In 2004 Arik Gohl, a medical massage therapist in Tacoma, Washington, was searching for a more effective and less physically demanding way to treat his patients. Having suffered a repetitive stress injury due to overuse, he knew there had to be a better and more potent way to treat musculoskeletal injuries that is not so hard on the therapist. Conferring with a close friend, a Doctor of Chiropractic, Arik wanted to know if there were any therapist-friendly modalities from the chiropractic world that he could use that were within his scope of practice. The technique he learned was the Logan Basic Technique, which involves applying gentle pressure to a low back structure called the sacrotuberous ligament and is widely used today for quickly reducing muscle spasm in the muscles of the back.

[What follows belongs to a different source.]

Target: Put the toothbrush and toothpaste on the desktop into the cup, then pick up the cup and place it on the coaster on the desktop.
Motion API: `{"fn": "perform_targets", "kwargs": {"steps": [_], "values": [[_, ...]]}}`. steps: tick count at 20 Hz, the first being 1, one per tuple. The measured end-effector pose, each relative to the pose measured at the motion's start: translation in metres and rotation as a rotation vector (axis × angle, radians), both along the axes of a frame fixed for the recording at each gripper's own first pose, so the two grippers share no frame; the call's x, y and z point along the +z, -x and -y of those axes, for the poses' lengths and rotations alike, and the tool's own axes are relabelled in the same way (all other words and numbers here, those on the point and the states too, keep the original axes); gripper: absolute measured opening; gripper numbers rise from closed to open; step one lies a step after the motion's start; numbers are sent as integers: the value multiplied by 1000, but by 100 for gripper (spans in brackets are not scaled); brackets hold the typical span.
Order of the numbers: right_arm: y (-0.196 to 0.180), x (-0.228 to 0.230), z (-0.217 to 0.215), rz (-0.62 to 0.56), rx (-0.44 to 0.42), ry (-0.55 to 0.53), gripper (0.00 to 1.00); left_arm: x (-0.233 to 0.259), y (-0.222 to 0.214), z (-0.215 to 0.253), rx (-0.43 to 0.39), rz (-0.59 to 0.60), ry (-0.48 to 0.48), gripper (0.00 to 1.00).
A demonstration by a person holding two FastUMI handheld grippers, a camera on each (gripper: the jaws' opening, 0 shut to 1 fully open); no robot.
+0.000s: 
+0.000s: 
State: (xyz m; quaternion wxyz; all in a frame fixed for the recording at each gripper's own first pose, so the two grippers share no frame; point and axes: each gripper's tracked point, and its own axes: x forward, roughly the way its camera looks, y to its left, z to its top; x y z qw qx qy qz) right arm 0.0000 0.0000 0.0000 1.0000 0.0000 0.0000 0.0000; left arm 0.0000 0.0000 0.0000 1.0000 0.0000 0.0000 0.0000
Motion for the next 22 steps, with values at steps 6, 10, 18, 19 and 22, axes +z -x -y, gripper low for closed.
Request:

Seeing the effectiveness of this technique, Arik inquired as to whether other ligaments of the body could reproduce a similar effect with different muscles; when he learned that the matter had not yet been explored, Arik began his own research. He discovered that many of the ligaments in the body could be gently coaxed into greatly reducing muscle spasm and tension very quickly with long-lasting results.

With the excellent results he was achieving with his patients, Arik knew he was making a vital discovery, but needed to understand better why these results were occurring. After consulting with physicians and clinicians, he began studying the extensive PubMed database and found high-level research articles showing that ligaments played a very large role in giving the brain information on how to keep the body in balance. He found that even slight injury to ligaments could induce significant dysfunction within joint and muscle structures.

Within three months, Arik arranged a one-on-one meeting with world-renowned researcher Dr. Moshe Solomonow, PhD., at the University of Colorado, Denver. Having studied many of the articles written by Dr. Solomonow, all of which supported the active role that ligaments play in regulating neuromuscular control, Arik felt it was vital to gain the support of someone so highly respected in the research world. After meeting with Dr. Solomonow, it was obvious that Arik was onto something very unique and uncharted. Leaving Denver with Dr. Solomonow’s support and respect, Arik delved into his destiny of developing and teaching his new therapy, Manual Ligament Therapy.

Many years later and with over 10,000 hours of research and development, MLT is a tried and proven modality that effectively treats most musculoskeletal injuries quickly, easily, and with relatively effort on the clinician’s part. Manual Ligament Therapy is now used by clinician’s of all backgrounds and is in the process of nationwide and international exposure.